I can proudly say we made it from Week 9 to Week 10 without any sort of run to the ER or OB incident, so that’s a success right? But of course on Monday I had some major black/dark brown Crinone (progesterone suppository) discharge and did kind of freak out for a second. I did some clearing out Tuesday morning (I know, wicked fucking gross but, alas, this is my pregnancy…) and it was much less throughout the day on Tuesday and Wednesday (just little flecks which is quasi-normal for me and Crinone) and today I did some more “cleaning” and it seems to be all jammed up in there. It’s so damn gross and it was just so weird that it was so dark and so much with the Crinone but I am proud of myself for not freaking out and not running to my OB demanding an u/s. No cramping and everything else relatively normal so I have to think I shouldn’t be concerned. It’s probably just some old blood from the perigestational bleed – at least that is what I keep telling myself. I just want to see the babies on the 20th at my first trimester (NT) scan and know all is okay – I sure hope it is…

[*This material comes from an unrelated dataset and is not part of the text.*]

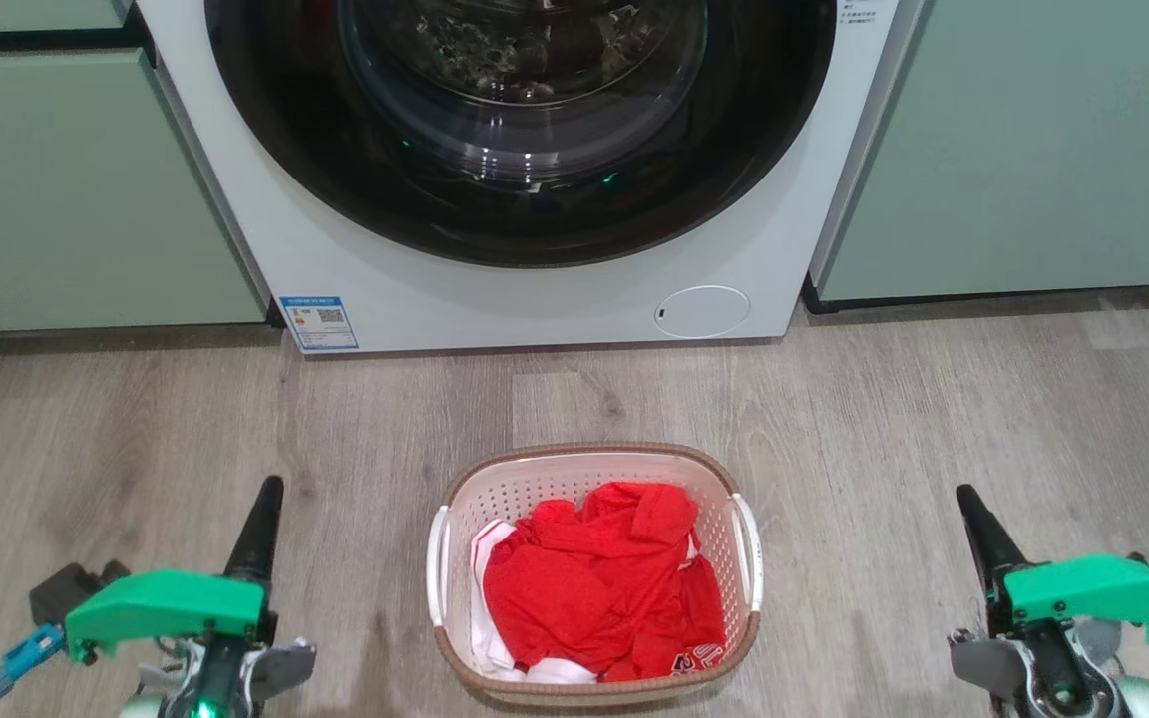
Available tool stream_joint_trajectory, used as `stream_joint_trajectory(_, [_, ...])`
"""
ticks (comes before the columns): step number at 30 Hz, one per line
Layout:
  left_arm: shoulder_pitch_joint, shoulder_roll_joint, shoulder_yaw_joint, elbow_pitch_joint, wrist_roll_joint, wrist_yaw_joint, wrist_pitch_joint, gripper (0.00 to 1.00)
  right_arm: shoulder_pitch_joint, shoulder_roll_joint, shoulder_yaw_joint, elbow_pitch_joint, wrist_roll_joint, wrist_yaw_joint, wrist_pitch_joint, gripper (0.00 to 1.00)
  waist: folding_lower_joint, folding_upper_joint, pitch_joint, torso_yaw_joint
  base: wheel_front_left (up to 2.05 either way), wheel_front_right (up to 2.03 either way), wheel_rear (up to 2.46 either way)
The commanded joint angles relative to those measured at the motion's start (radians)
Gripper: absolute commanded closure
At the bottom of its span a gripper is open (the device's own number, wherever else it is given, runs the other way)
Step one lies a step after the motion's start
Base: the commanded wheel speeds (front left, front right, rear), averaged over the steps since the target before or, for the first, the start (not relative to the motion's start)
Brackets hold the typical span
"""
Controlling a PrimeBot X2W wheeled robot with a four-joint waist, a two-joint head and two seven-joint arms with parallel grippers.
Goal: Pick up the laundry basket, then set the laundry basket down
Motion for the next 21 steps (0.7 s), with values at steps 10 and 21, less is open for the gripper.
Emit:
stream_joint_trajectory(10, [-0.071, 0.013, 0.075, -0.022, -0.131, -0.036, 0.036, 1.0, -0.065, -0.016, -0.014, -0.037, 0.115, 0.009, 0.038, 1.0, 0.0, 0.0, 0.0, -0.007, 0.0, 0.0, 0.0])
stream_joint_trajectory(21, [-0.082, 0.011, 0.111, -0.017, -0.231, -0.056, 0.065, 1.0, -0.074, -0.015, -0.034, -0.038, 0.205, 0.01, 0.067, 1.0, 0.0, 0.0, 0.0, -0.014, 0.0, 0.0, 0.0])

My damn MIL asked Chris yesterday when we were going public. There is a family event this Sunday (that I can’t attend due to a charity dinner I’ve committed to) and I think she wanted to tell everyone!!! At first I was pissed that SHE wants to tell OUR news, but then I calmed down enough to be happy that at least she asked. That, of course, doesn’t mean that with a few Pinot Grigios in her she won’t spill the beans anyway but here’s to hoping. People just don’t understand that it’s TOO SOON. I will be comfortable going public once I see them again and if everything is okay. And, it’s our story to tell. UGH.

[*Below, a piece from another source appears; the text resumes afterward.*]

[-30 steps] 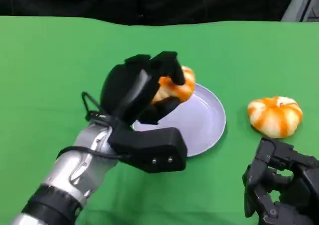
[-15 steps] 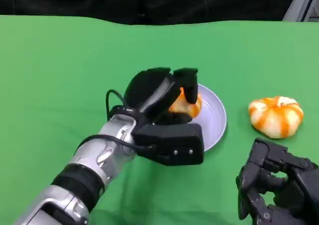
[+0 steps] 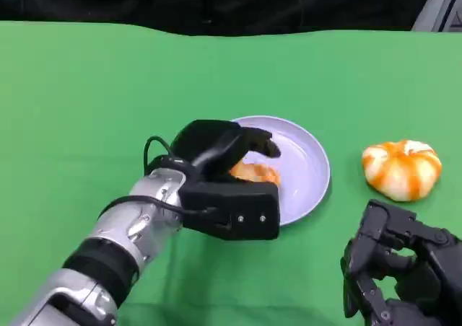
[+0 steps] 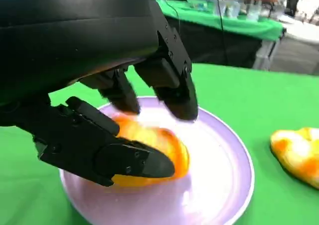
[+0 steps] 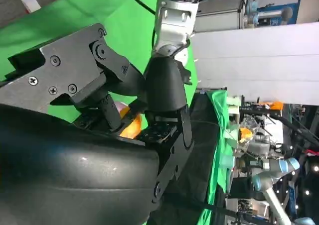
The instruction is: Grasp the bread from the table and place it into the plate.
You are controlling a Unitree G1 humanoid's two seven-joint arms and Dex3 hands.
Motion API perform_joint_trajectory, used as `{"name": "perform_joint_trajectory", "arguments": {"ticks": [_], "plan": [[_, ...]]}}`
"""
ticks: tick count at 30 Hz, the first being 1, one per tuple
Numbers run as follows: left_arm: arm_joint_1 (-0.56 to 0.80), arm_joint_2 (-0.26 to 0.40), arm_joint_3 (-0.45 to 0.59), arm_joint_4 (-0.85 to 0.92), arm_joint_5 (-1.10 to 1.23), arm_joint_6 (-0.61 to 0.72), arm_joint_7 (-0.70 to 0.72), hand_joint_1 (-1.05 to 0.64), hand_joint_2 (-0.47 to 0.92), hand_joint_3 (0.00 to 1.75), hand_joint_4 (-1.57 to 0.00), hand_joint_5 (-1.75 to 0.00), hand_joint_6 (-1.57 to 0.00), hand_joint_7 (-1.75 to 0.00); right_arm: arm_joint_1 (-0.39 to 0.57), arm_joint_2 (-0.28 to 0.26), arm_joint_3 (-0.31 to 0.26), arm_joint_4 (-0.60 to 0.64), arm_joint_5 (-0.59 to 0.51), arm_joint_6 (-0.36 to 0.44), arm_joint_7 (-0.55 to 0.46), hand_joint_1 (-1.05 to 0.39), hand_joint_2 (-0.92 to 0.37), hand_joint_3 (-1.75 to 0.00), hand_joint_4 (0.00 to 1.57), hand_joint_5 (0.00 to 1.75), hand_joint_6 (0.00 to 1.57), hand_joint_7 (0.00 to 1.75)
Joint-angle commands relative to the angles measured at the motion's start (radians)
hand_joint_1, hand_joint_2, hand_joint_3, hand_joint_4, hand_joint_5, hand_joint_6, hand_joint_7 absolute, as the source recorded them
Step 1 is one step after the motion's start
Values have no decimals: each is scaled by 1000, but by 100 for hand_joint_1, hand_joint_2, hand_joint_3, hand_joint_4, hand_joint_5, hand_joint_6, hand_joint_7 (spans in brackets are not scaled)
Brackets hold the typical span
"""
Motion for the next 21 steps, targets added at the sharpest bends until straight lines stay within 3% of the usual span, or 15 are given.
{"name": "perform_joint_trajectory", "arguments": {"ticks": [1, 5, 9, 15, 18, 19, 20, 21], "plan": [[24, 47, -14, -55, 8, 16, -55, -91, 92, 58, -3, 0, -31, 0, 1, -6, 0, -8, 13, -1, 1, -12, -60, -113, 81, 175, 72, 158], [39, 69, -25, -108, 21, 40, -95, -96, 92, 64, 0, 0, -24, 0, 0, -5, 2, -9, 14, -1, 0, -11, -60, -113, 81, 175, 71, 158], [86, 109, -25, -252, 24, 90, -183, -104, 92, 77, 0, 0, -7, 0, 0, -6, 5, -14, 6, 5, -5, -12, -61, -113, 81, 175, 71, 158], [181, 155, 37, -459, -55, 125, -280, -104, 92, 79, 0, 0, -6, -1, -4, 1, 9, -9, 13, 4, -9, -12, -61, -113, 80, 175, 70, 159], [270, 159, 123, -612, -182, 156, -341, -72, 92, 54, 0, 0, -15, -3, -7, 0, 12, -4, 1, -6, -11, -11, -60, -114, 81, 175, 71, 159], [294, 148, 149, -643, -221, 162, -342, -45, 92, 41, -6, -2, -26, -5, -8, -1, 13, -3, -3, -9, -12, -12, -59, -114, 81, 175, 71, 160], [342, 114, 200, -688, -318, 160, -338, -38, 92, 38, -7, -3, -29, -6, -8, -2, 13, -2, -5, -10, -12, -12, -59, -115, 81, 175, 71, 160], [384, 87, 246, -731, -402, 156, -333, -10, 92, 42, -22, -8, -42, -8, -11, -3, 14, -1, -11, -10, -15, -12, -59, -115, 81, 175, 71, 160]]}}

I just can’t believe how low symptom this pregnancy has been and it makes me super nervous for the scan on the 20th. I feel like they’re going to find something wrong or everything won’t all be okay… *sigh* Damn infertility has made me completely unable to relax into this pregnancy. I have to keep telling myself that I am literally sitting in the 95% of bringing home at least one, if not two, babies. Those are pretty good odds. If only I could buy myself an u/s machine… I am going to borrow my cousin’s fetal doppler and I plan on using that to check in on them. I don’t think you can hear their HBs yet, though, since I’m only 10w3d. But ya, the only symptoms are pure exhaustion and peeing often. Everyone keeps telling me how lucky I am that I haven’t puked once – but sometimes I wish I was so that I’d know things were still okay. Crazy, I know.

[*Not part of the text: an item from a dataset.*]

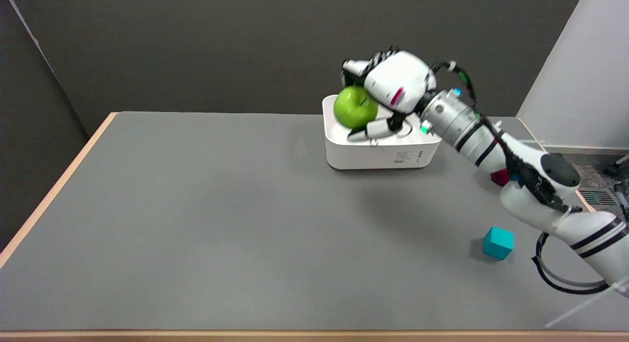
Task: Place the green apple into the white box.
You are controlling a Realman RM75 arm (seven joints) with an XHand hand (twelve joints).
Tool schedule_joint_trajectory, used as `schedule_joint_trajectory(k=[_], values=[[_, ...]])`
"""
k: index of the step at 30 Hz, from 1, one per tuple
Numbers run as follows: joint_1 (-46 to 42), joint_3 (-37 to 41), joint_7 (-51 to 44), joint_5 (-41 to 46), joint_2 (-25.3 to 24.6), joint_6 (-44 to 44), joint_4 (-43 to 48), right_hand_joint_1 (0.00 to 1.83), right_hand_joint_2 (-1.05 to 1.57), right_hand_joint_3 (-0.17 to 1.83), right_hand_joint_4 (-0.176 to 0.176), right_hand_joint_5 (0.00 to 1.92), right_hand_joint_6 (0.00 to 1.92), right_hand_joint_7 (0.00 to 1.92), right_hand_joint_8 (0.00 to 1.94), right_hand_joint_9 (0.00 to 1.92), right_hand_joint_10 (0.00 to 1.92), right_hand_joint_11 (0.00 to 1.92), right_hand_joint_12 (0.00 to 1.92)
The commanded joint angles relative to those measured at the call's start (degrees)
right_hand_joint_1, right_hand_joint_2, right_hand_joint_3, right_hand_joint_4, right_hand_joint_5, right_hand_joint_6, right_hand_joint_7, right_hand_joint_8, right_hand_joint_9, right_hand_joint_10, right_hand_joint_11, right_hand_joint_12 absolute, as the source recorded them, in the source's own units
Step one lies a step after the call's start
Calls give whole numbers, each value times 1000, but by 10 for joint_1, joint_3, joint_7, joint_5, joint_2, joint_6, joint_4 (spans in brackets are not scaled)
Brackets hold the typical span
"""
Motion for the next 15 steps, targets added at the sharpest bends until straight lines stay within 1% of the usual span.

I have woke up the last few mornings feeling kind of crappy – like I’m coming down with a cold. I’m trying not to freak out but I wonder if I should be checking my temperature and at what point is a cold / flu / strep risky to the babies? God, I know NOTHING about this stuff! I don’t even mind suffering through the cold but I just want to be sure everything remains okay with the babies. In the meantime, I’m eating soup and drinking lots of fluids and trying to just lay low…
I am surprisingly still fitting in most of my clothes – I’m not saying they look all that great, but I am still fitting. I am reading Belly Laughs by Jenny MacCarthy and it is so true – I’m at the stage where it looks like I’m fat and not pregnant. Annoying! I refuse to buy maternity clothes until after my first trimester (NT) scan on the 20th – once I know everything looks good, then I think I’ll be able to settle into my second trimester and embrace some of this stuff. In the meantime, I laughed my tuckus off when I was looking through these wicked funny maternity shirts. You know I’ll be buying a few of these!!!
EDIT: Got a call back from Nurse Karen (oh how I miss her!) and I can stop the Crinone now!! Yay, no more grossness! She said they usually stop it around 7-8 weeks – which would have been nice to know when they graduated me… But, I don’t think it can do any harm to the babies since some women are on it through 12 weeks. I can’t even imagine what it’s going to be like without gunk coming out of my vagina!!! I’ll be a whole new woman!